Arequipa muestra facetas muy distintas según la época del año en que decidas aterrizar en el Aeropuerto Internacional Rodríguez Ballón. El clima seco de la región define gran parte de la experiencia, marcando ritmos que cambian la fisionomía de sus calles de sillar.
Temporada alta: sol radiante y fervor local
Durante los meses de mayo a septiembre, la ciudad vive su periodo más seco y concurrido, coincidiendo con el invierno austral. Los días se caracterizan por un cielo despejado de un azul intenso y una radiación solar fuerte, con temperaturas que promedian los 22 °C. Al bajar del avión, notarás de inmediato el aire nítido que permite ver los volcanes Misti, Chachani y Pichu Pichu con una claridad asombrosa desde casi cualquier punto de la ciudad.
El mes de agosto es el corazón de esta temporada, pues se celebra el aniversario de la ciudad con pasacalles y eventos culturales.
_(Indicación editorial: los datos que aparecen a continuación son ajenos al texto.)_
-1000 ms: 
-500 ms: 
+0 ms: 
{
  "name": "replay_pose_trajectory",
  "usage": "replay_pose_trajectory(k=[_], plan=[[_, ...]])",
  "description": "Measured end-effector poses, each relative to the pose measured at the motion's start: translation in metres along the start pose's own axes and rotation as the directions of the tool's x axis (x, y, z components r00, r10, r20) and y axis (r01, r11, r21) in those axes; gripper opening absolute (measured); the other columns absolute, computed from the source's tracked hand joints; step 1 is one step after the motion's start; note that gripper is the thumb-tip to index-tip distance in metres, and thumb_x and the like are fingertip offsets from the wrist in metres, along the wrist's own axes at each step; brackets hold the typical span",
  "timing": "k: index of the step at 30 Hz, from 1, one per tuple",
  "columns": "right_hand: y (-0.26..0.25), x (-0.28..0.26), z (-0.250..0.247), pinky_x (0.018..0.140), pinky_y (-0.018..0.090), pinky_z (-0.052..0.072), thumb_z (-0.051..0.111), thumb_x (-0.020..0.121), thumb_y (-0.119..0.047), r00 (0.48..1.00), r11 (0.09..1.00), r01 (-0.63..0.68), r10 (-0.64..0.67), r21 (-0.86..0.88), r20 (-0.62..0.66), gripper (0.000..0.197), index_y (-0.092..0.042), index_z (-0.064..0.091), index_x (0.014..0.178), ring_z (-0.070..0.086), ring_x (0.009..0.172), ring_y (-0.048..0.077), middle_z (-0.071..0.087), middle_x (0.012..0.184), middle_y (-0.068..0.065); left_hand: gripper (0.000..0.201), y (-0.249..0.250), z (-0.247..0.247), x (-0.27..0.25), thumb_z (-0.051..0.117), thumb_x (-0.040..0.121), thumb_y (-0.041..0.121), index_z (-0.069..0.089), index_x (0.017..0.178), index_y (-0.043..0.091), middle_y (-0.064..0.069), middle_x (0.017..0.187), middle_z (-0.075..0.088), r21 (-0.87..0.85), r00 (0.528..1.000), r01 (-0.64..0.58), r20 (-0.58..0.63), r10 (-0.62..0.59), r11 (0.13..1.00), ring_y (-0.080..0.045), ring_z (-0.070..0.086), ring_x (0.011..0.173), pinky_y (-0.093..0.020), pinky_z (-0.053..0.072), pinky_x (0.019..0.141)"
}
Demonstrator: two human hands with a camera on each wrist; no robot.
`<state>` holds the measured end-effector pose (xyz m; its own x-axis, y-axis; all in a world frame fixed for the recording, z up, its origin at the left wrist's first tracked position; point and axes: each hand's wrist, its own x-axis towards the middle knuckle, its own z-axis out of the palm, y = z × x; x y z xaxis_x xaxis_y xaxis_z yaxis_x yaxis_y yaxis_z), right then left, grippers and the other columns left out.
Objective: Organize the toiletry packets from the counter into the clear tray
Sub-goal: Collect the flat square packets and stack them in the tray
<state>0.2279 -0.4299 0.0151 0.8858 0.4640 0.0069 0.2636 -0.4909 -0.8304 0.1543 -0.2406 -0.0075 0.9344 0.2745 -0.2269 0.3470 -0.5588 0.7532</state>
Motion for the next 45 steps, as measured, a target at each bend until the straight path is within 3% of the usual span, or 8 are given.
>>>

El ritmo en la Plaza de Armas es constante y las picanterías tradicionales lucen llenas de vida al mediodía. Es el momento ideal para realizar caminatas por el Cañón del Colca, ya que la ausencia de lluvias asegura caminos despejados y una visibilidad óptima para observar el vuelo de los cóndores en las primeras horas del día.
Temporada baja: frescura y paisajes verdes
De diciembre a marzo, las nubes cubren el cielo y las lluvias transforman el entorno árido en un espectáculo de verdor. Aunque las mañanas suelen ser templadas, las precipitaciones suelen aparecer por las tardes, refrescando el ambiente y bajando ligeramente la temperatura máxima a unos 20 °C. Al llegar en esta época, el paisaje que rodea la pista de aterrizaje se siente mucho más vivo y orgánico debido a la humedad que brota en la campiña arequipeña.
El ritmo de la ciudad se vuelve más pausado y tranquilo, ideal para quienes prefieren explorar el Monasterio de Santa Catalina o el barrio de Yanahuara sin las multitudes del invierno. El aroma a tierra mojada impregna las calles y los atardeceres suelen ser más dramáticos, con juegos de luces entre las nubes y el sillar blanco. Es una etapa de introspección urbana donde la vida local se refugia en los cafés y museos, ofreciendo una perspectiva más auténtica y relajada de la rutina diaria.